- Records drawn from a dataset
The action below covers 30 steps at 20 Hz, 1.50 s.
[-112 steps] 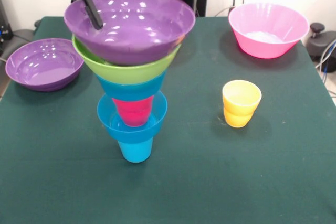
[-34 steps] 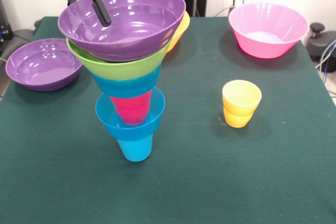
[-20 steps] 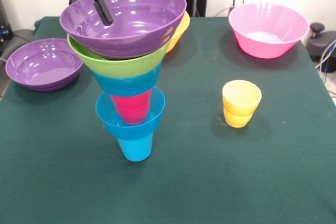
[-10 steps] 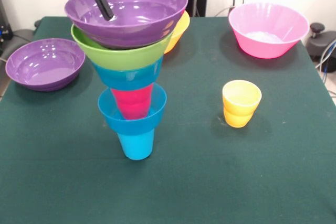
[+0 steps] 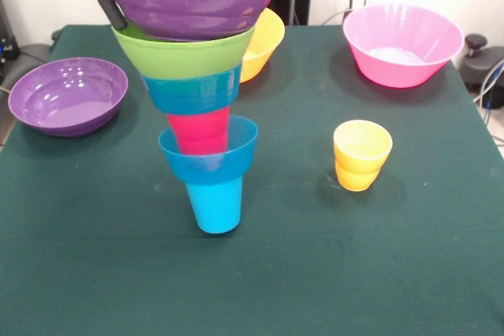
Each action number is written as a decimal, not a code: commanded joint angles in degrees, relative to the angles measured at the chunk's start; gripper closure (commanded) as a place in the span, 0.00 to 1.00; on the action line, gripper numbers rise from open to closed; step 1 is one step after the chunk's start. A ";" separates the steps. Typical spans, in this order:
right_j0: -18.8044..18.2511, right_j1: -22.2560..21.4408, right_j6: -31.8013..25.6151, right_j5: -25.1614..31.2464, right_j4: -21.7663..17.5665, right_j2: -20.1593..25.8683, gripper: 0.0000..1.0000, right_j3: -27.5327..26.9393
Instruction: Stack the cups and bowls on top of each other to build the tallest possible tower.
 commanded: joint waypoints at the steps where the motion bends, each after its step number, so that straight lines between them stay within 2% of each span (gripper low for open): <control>1: 3.19 -0.03 -13.24 5.56 -1.00 -0.32 0.00 -3.37; 10: 4.83 0.44 -11.53 3.44 -2.34 -1.15 0.00 -4.29; 18: 7.71 2.06 -9.97 1.51 -3.32 -2.80 0.00 -6.88; 23: 7.78 1.57 -9.49 0.47 -3.31 -2.94 0.00 -6.09; 30: 8.77 2.98 -12.02 2.63 -3.33 -3.44 0.00 -9.30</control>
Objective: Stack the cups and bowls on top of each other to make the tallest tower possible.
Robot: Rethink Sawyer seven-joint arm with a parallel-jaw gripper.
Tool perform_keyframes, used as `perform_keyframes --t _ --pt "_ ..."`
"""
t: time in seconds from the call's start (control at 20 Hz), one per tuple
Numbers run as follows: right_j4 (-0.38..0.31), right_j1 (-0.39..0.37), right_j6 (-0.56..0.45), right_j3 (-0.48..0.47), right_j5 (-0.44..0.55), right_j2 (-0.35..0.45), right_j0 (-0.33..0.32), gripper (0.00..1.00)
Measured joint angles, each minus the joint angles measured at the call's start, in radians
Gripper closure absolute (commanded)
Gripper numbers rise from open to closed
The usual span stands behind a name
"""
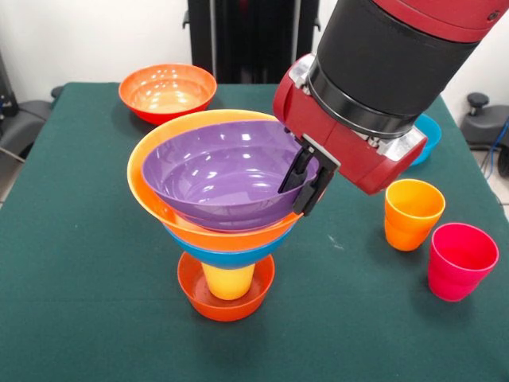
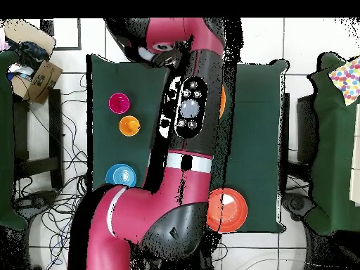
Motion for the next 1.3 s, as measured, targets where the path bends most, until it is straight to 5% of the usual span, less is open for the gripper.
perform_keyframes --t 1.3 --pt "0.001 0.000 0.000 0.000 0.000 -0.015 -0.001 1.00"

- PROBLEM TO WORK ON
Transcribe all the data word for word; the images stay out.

- TASK RESPONSE
The action below covers 30 steps at 20 Hz, 1.50 s.
[-112 steps] 
[-34 steps] 
[-20 steps] 
[-10 steps] 
[+0 steps] 
Each action number is written as a decimal, not a code: commanded joint angles in degrees, relative to the angles measured at the chunk's start; gripper closure (commanded) as a place in the span, 0.00 to 1.00; on the action line, gripper numbers rise from open to closed; step 1 is one step after the chunk's start. A ";" separates the steps. Typical spans, in this order:
right_j0: -18.8044..18.2511, right_j1: -22.2560..21.4408, right_j6: -31.8013..25.6151, right_j5: -25.1614..31.2464, right_j4: -21.7663..17.5665, right_j2: -20.1593..25.8683, gripper: 0.0000..1.0000, right_j3: -27.5327..26.9393
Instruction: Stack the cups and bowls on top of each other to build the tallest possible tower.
 commanded: joint waypoints at the steps where the motion bends, each after its step number, so that straight lines between them stay within 2% of each span (gripper low for open): <control>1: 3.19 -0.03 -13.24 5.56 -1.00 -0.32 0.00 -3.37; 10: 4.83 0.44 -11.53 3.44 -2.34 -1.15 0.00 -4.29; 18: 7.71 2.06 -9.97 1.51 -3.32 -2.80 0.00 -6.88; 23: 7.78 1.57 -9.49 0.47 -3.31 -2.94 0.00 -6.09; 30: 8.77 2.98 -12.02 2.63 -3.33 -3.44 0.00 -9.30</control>
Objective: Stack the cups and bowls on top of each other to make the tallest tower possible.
Robot: Rethink Sawyer seven-joint arm with a parallel-jaw gripper.
Tool perform_keyframes, used as `perform_keyframes --t _ --pt "_ ..."`
"""
t: time in seconds from the call's start (control at 20 Hz), one per tuple
Numbers run as follows: right_j4 (-0.38..0.31), right_j1 (-0.39..0.37), right_j6 (-0.56..0.45), right_j3 (-0.48..0.47), right_j5 (-0.44..0.55), right_j2 (-0.35..0.45), right_j0 (-0.33..0.32), gripper (0.00..1.00)
Measured joint angles, each minus the joint angles measured at the call's start, in radians
Gripper closure absolute (commanded)
Gripper numbers rise from open to closed
The usual span stands behind a name
"""
Motion for the next 1.3 s, as measured, targets where the path bends most, until it is straight to 5% of the usual span, less is open for the gripper.
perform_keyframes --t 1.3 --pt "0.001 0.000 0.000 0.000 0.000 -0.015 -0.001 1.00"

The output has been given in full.